I think that it is obviously wrong for the employer to say that to the interviewee.

However, from the employer's perspective (refereing mainly to v small employers) I do think there is a business risk to be considered re the absence of a key staff member. I would think that statistically, a 33yo childless woman is more likely than not to have a child in the nearish future. I honestly think that this is a serious consideration for a tiny business, which I assume is the case here due to the lack of hr.

catwomanlikesmeatballs Tue 09-Oct-12 23:14:37

The vast majority of parental leave will be taken by women anyway so the same prejudices will still exist.

The length of maternity leave recognises that women go through pregnancy, often need time to physically recover from birth, breastfeed, bond and get into a routine with their baby. Four months doesn't cover that for most women. It would be even worse if employers could expect women to only use half their leave because of a policy for shared leave. It could in the long run lead to leave being cut because it is seen as unnecessary.

designerbaby Tue 09-Oct-12 23:17:13

Not really purplehouse. Our last agency had a staff of 120, and was part of a multinational group. We had no HR. Not all industries are well regulated in this regard.

The point is, as 33 YO woman is more than likely to have a child in the nearish future. But they can't assume that, or ask her. Nor should they assume that she will automatically have a year off to take care of said child...

FWIW my colleague has no intention of doing so. She admits that she won't really know until she's at that point, but, hypothetically her aim would be to have 3 months off and then for her partner to take over, were that to be possible.

db
xx

sleepyhead Tue 09-Oct-12 23:23:29

I'm on a thread about this at the moment where we're talking about how sharing parental leave with our partners is going to work. I'm delighted that we have the option now.

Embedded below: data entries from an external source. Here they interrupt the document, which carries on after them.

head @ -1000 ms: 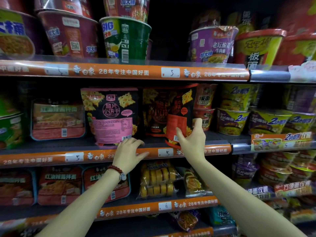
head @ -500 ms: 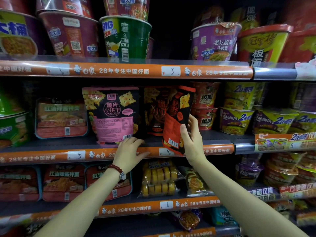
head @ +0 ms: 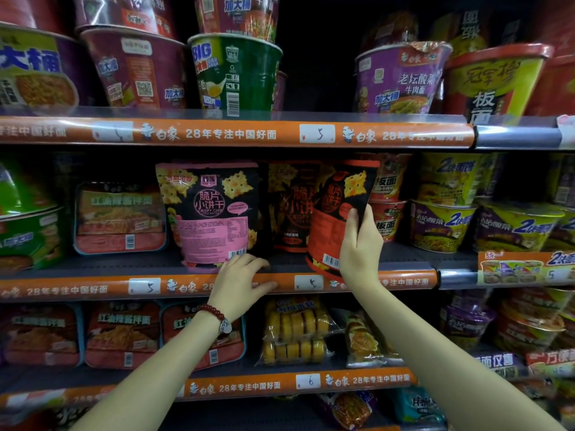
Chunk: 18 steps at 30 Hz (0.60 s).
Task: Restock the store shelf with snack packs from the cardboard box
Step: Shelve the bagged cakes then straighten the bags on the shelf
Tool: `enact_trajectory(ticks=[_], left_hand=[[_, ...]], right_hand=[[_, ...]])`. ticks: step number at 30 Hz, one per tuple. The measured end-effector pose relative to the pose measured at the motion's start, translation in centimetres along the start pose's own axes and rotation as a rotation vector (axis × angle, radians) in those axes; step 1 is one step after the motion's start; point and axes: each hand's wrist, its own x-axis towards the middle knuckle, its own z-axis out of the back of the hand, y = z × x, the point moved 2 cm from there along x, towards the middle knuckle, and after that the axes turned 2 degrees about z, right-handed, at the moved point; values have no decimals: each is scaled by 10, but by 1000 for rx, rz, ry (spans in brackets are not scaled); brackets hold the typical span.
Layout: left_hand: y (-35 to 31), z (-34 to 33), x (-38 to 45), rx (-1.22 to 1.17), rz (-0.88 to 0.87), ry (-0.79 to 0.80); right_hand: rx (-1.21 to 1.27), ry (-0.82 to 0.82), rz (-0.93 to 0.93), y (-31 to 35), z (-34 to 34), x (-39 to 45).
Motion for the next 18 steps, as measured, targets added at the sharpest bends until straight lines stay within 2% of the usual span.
enact_trajectory(ticks=[3, 7, 12, 18], left_hand=[[1, 0, -1, 2, -7, -10], [1, -1, 0, 0, -10, -15], [3, -3, -1, -2, -21, -36], [4, -3, -1, -17, -23, -28]], right_hand=[[19, 92, -17, -4, -6, -1], [-9, 84, -43, -11, -5, 0], [10, 161, -37, -14, 6, -11], [-94, 9, -85, -18, 8, -8]])
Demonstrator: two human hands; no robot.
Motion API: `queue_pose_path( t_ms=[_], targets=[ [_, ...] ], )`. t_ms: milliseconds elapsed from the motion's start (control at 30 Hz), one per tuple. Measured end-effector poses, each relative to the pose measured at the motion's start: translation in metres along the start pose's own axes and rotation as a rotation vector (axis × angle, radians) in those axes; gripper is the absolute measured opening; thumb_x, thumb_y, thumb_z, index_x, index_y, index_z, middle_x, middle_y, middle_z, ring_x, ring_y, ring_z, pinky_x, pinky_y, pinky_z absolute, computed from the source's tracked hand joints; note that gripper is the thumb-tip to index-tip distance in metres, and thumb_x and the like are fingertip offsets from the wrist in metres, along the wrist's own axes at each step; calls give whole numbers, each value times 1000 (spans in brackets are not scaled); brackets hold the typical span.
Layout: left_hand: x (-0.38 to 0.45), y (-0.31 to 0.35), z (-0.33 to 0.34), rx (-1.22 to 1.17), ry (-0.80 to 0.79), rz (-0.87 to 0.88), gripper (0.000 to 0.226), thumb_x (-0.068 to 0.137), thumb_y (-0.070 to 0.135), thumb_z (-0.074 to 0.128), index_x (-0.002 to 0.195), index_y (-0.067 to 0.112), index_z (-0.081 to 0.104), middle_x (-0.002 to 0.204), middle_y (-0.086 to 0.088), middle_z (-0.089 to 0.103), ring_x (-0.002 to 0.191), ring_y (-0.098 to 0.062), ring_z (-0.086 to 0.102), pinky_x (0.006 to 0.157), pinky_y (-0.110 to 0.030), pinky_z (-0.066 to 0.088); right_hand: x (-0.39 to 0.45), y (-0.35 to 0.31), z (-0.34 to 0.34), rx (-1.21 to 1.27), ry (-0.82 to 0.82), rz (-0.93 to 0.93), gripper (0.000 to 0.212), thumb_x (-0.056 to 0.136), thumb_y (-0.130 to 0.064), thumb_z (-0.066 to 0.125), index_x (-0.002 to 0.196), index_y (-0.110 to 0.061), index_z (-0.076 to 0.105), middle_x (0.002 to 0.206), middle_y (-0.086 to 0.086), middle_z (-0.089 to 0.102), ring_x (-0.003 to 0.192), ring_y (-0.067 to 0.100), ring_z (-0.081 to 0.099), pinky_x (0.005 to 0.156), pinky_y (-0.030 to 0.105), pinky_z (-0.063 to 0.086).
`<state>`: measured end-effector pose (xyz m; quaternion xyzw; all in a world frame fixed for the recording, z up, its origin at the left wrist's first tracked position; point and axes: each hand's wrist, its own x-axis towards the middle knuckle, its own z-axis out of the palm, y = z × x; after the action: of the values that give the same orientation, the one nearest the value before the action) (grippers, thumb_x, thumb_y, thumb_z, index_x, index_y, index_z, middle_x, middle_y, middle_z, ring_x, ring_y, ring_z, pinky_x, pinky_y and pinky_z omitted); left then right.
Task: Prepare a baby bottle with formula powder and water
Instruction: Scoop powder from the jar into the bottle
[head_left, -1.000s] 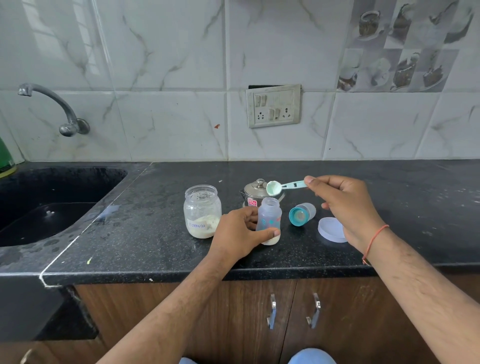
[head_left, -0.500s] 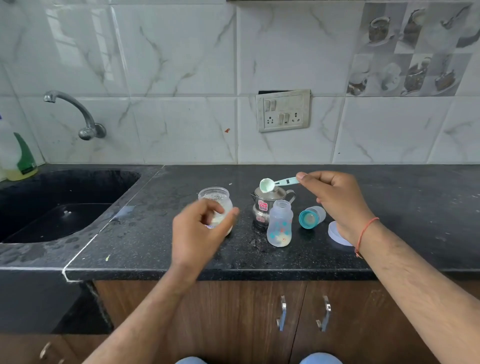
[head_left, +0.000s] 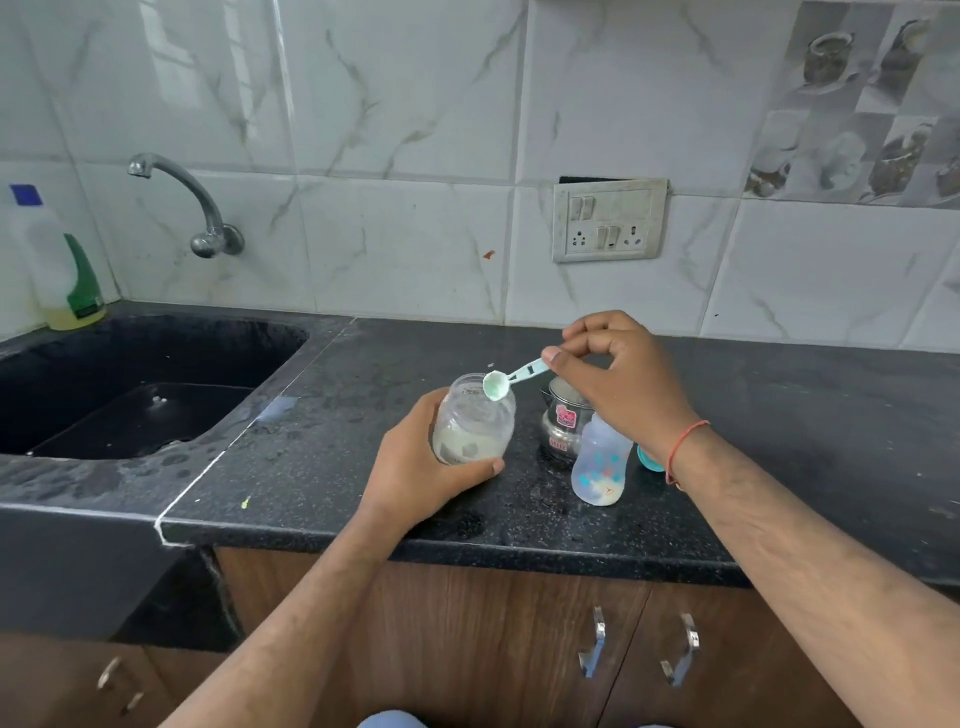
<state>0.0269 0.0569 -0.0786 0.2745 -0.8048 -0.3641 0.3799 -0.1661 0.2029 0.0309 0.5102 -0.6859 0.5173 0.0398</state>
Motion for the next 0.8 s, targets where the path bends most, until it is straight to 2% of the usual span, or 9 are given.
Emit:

My plan is to take the 6 months that my employer pays Additional Maternity Pay for and then dh will take 6 months, 3 at statutory mat (pat?) pay rate and 3 unpaid. Dh is the lower earner - I know this isn't the case for all families, but it's becoming more and more common.

I agree that this option is not well known. It only came in to force in April last year and I'm really worried that it'll be one of the things the Tories have lined up for the scrap before it's even got started.

I also agree that it should be up to the couple how the leave is split, apart from maybe a statutory 6 wks for the mother to recover physically from childbirth.